I am writing a simple web-scraper in python3.7
using asyncio
and multiprocessing
. The general architecture looks as follows:
for i in range(self.number_processes - len(processes)):
p = Process(target=AsyncProcessWrapper().run_main_loop)
time.sleep(0.3)
p.start()
start_time = time.time()
where AsyncProcessWrapper
is defined as:
class AsyncProcessWrapper:
def __init__(self):
resource_database = Database()
# This is where the async logic takes place, following a producer-consumer pattern.
# I will hide this logic for simplicity.
self.main = Main(database=resource_database)
def run(self):
asyncio.run(self.main.run_main_loop())
The database connection is establishes once, and never closed (because this is a scraper, it takes a while until data is downloaded).

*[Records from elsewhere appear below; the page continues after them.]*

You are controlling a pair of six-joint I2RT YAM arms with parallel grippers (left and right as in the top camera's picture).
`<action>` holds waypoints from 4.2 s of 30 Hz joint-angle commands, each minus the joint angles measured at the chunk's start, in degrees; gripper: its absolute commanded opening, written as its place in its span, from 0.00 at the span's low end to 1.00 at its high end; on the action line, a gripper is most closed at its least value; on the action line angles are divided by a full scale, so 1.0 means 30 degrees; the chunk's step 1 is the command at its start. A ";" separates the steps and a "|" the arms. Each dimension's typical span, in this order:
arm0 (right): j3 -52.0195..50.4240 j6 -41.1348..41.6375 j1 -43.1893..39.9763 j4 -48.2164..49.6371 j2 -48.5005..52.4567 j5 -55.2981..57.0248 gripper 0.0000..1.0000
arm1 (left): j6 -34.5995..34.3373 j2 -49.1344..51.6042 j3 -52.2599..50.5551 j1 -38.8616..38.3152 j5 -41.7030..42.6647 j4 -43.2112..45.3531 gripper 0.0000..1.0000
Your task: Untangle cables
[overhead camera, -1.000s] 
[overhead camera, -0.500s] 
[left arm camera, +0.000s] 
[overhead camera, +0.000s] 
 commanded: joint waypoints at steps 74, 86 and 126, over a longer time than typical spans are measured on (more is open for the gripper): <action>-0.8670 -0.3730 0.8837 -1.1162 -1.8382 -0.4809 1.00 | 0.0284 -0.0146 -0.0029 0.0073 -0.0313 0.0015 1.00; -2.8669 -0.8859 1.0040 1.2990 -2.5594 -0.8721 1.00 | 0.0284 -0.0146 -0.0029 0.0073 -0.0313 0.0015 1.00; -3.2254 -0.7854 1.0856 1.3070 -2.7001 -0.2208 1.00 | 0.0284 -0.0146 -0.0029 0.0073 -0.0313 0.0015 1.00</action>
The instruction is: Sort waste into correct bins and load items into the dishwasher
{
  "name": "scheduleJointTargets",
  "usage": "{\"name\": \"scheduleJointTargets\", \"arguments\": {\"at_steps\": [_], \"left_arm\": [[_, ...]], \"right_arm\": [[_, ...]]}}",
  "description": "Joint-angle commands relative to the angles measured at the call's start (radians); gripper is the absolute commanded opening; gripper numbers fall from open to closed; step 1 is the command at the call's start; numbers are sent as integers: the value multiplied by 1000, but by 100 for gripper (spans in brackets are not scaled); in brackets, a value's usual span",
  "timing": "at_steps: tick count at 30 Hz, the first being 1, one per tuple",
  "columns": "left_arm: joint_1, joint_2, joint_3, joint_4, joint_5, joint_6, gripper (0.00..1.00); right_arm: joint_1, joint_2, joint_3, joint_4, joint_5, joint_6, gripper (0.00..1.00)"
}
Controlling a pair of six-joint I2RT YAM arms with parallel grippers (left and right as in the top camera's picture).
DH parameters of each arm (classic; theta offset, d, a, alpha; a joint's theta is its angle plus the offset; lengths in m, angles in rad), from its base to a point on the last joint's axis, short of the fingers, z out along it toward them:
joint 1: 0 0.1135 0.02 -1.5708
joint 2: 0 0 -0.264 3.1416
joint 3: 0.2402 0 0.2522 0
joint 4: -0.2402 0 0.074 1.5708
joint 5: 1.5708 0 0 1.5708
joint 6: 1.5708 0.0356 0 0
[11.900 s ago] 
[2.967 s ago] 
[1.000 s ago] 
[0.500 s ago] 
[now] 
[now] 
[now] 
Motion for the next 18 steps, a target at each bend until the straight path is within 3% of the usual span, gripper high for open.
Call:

The database class init looks as follows:
class Database:
def __init__(self):
db_url = os.getenv('DatabaseUrl')
self.engine = create_engine(db_url, encoding='utf8', poolclass=NullPool)
Session = sessionmaker()
Session.configure(bind=self.engine)
self.session = Session()
def create_url_entity(self, urls):
for url in urls:
url_entity_obj = URLEntity(
url=url,
engine_version=self.engine_version
)
to_insert.append(url_entity_obj)
self.session.bulk_save_objects(to_insert)
For processes=2
(or any higher number), I don't get any errors when I run the above snippets on my MacOS which has 2 physical cores.
However, the moment that I set processes=2
on my Ubuntu 18.05 machine which has 8 physical cores, I keep getting the following error.
david@bob:~$ screen -r myproject
cursor, statement, parameters, context
File "/home/david/myproject/venv/lib/python3.7/site-packages/sqlalchemy/engine/default.py", line 593, in do_execute
cursor.execute(statement, parameters)
psycopg2.OperationalError: SSL SYSCALL error: EOF detected
The above exception was the direct cause of the following exception:
Traceback (most recent call last):
File "/usr/lib/python3.7/multiprocessing/process.py", line 297, in _bootstrap
self.run()
File "/usr/lib/python3.7/multiprocessing/process.py", line 99, in run
self._target(*self._args, **self._kwargs)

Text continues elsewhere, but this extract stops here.